抄録
高等植物のアクアポリンは大きなファミリーを形成している。水の輸送を担うタンパク質として発見されたアクアポリンは今では多様な低分子溶質も輸送することが続々と実証されてきている。植物組織内のある細胞での水や溶質の移動は、水ポテンシャルの変化を介して周辺の細胞の水輸送に影響すると考えられる。このことからアクアポリンファミリーのメンバーの発現調節は互いに密接に関連しあっていることが想定される。

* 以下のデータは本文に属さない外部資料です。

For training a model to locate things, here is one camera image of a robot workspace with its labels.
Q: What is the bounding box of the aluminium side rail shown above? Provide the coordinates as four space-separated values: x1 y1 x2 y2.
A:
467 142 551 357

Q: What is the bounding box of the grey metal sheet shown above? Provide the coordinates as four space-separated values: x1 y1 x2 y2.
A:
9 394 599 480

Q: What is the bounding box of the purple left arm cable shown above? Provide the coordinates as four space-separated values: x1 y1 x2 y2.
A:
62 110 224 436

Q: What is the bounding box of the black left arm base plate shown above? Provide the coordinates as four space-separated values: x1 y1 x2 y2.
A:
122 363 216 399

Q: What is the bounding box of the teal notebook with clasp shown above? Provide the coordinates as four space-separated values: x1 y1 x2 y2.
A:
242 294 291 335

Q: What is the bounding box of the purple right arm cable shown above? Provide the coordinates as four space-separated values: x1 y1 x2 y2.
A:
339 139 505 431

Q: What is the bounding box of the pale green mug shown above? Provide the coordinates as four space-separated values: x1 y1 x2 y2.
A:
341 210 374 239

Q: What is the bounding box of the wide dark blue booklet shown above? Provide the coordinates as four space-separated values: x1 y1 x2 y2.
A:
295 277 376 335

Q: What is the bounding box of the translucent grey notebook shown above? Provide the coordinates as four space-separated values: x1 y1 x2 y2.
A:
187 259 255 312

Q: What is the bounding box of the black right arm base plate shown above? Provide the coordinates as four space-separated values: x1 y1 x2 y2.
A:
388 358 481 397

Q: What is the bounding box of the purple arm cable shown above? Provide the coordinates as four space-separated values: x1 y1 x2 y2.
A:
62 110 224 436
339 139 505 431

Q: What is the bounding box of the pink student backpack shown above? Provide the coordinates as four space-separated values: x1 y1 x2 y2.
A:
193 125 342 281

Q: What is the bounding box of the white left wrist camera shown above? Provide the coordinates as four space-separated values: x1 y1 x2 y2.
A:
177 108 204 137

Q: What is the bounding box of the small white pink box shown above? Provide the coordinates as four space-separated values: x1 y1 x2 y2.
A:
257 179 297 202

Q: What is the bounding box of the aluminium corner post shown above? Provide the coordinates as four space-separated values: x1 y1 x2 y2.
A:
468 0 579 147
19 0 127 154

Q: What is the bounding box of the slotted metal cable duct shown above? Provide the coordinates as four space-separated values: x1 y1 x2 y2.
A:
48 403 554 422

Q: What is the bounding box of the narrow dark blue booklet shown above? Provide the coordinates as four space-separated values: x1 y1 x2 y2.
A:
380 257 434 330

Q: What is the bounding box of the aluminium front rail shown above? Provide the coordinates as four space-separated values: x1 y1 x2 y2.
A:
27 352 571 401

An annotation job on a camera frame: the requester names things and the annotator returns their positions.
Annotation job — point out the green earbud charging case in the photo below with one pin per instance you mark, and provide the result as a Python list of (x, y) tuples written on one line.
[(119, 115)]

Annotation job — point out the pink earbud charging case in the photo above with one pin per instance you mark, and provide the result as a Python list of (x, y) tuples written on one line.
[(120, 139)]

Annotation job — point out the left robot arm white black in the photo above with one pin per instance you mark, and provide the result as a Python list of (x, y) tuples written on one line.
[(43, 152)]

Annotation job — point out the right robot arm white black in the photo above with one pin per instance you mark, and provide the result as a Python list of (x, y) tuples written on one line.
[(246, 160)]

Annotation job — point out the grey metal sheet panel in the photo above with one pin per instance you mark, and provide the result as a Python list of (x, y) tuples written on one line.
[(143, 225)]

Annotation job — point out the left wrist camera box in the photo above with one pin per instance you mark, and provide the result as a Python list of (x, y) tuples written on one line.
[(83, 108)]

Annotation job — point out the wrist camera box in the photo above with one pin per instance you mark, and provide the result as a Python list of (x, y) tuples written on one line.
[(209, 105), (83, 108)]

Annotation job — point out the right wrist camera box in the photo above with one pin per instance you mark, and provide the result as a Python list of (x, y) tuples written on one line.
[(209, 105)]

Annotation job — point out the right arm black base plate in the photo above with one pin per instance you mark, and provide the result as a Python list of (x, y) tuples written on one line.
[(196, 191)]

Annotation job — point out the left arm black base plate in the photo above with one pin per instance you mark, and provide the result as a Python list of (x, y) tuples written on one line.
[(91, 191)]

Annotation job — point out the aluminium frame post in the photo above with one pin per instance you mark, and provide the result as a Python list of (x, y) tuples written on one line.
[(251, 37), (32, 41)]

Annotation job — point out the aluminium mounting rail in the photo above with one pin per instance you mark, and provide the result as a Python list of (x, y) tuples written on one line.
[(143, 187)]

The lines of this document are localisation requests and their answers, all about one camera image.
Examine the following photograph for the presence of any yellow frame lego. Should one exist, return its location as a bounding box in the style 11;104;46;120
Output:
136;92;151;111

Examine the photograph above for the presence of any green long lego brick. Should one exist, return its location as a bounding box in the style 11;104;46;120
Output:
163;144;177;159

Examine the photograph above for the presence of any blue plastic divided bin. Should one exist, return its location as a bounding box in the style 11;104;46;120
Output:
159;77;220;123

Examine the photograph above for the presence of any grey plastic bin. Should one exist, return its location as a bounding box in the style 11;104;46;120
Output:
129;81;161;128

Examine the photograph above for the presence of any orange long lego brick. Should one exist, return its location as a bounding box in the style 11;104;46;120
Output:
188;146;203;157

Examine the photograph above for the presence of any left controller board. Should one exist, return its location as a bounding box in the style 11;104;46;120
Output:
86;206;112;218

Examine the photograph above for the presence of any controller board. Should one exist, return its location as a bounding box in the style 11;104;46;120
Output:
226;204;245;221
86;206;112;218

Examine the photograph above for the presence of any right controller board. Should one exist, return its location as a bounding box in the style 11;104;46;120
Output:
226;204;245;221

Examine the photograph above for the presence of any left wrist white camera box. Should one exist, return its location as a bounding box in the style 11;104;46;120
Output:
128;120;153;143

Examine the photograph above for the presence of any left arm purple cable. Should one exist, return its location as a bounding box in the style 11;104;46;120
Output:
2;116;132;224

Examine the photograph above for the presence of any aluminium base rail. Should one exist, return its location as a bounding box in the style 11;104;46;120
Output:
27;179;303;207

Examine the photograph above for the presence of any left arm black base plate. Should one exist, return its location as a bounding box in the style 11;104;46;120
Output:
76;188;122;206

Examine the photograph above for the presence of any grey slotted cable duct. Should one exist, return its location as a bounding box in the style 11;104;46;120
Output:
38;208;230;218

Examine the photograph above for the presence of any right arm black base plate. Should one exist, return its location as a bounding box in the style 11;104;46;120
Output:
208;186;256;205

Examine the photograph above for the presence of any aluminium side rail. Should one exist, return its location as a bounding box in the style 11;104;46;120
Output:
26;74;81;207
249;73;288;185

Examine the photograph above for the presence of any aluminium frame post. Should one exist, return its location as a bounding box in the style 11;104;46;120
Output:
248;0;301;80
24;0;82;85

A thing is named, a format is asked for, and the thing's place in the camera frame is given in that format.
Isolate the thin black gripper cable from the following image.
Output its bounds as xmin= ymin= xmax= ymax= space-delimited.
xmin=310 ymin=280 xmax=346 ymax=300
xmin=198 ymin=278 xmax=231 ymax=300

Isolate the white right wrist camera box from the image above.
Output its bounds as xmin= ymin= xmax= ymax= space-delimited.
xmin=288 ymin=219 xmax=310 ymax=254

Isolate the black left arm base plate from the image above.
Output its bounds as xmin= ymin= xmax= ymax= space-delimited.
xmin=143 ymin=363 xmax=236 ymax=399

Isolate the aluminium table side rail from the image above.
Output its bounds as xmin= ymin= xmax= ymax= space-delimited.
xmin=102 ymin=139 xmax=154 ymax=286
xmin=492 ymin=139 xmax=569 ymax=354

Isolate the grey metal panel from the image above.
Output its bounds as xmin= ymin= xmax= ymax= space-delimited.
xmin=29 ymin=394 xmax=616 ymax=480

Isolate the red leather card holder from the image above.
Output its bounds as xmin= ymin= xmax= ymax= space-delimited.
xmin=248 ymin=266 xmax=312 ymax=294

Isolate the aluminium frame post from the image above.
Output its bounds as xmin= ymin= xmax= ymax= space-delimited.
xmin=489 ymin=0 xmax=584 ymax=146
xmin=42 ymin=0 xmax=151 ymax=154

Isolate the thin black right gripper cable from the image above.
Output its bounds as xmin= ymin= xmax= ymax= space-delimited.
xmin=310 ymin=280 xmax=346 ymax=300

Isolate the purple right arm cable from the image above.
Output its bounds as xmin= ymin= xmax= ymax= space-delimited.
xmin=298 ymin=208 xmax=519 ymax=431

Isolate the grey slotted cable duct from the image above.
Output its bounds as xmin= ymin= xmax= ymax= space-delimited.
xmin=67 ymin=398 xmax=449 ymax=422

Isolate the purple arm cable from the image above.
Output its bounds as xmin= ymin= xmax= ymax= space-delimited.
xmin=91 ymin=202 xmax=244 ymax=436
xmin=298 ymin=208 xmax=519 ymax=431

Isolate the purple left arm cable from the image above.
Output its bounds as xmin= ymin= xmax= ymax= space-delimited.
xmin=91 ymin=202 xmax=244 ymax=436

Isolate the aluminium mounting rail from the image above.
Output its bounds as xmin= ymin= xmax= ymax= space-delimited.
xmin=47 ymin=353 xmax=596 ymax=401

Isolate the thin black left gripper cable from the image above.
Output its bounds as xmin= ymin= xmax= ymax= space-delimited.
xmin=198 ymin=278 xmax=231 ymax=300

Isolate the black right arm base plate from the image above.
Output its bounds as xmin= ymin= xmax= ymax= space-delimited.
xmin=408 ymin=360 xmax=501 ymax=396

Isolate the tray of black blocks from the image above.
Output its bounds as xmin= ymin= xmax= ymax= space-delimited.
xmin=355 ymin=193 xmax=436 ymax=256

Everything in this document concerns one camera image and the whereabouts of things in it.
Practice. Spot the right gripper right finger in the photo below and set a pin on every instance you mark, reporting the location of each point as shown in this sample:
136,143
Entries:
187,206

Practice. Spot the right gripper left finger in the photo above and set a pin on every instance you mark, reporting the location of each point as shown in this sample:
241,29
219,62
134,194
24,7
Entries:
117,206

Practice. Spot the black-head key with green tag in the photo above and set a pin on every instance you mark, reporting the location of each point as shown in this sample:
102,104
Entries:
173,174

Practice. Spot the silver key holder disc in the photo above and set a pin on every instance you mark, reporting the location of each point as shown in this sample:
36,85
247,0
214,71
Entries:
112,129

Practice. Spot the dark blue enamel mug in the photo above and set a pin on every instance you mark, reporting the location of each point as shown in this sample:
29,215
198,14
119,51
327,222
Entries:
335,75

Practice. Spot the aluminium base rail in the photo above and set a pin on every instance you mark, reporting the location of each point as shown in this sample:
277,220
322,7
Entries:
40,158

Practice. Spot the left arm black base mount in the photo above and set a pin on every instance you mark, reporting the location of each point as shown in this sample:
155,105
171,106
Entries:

我々はイネ発現データベース(RED)から発現データを、イネゲノムデータベースから遺伝子の上流域の配列を取得し、発現パターンの解析とプロモーター領域周辺の塩基配列の解析をおこなった。50 Mm NaClの比較的穏やかな塩ストレスを与えた一連の実験(Project ID2102 by Tanaka Yoshiki, 2001)の結果によると、塩ストレスが負荷された初期段階で、アクアポリンファミリーの多くのメンバーが根では0-1, 2-3, 4-5時間、葉では2-3時間の時間帯に同調的に減少し、根では5-6時間、葉では1-2時間には同調的に増加した。同調的発現に関わるようなプロモーター領域のモチーフ検索を進めている。